I need the number of lines in the data that include "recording"; reply with that number alone.
= Beginning of Section =
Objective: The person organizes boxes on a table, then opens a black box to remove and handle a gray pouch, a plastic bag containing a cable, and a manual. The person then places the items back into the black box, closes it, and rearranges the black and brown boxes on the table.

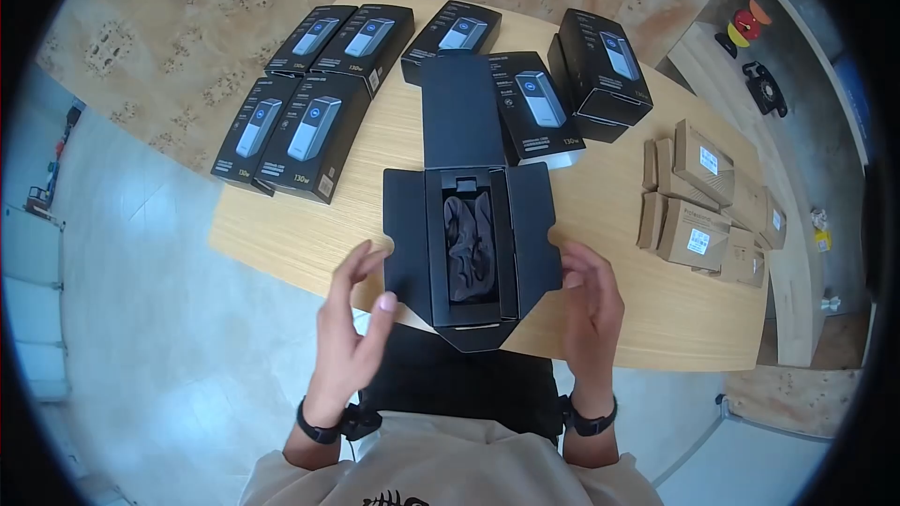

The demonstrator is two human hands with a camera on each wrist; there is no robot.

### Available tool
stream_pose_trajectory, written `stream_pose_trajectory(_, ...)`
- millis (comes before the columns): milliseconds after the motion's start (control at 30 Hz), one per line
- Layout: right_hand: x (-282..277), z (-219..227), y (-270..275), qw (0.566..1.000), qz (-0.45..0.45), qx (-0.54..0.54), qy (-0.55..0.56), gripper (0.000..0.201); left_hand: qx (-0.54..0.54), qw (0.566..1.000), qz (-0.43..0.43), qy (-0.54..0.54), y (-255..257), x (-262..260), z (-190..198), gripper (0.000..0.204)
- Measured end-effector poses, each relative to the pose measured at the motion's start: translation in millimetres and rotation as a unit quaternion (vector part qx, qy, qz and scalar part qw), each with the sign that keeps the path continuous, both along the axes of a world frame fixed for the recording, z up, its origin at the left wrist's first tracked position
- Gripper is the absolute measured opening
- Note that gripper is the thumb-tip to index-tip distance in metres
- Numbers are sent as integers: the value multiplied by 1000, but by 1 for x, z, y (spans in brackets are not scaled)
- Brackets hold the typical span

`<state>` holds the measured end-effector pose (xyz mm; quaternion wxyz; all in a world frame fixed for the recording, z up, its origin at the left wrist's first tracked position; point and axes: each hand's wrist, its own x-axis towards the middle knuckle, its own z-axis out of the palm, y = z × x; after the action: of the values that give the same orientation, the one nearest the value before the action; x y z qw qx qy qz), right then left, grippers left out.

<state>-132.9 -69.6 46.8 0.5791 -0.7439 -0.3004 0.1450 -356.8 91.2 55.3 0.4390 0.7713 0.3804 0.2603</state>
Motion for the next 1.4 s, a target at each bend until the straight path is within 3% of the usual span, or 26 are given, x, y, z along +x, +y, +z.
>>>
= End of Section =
=== FINISHED EXERCISE ===
2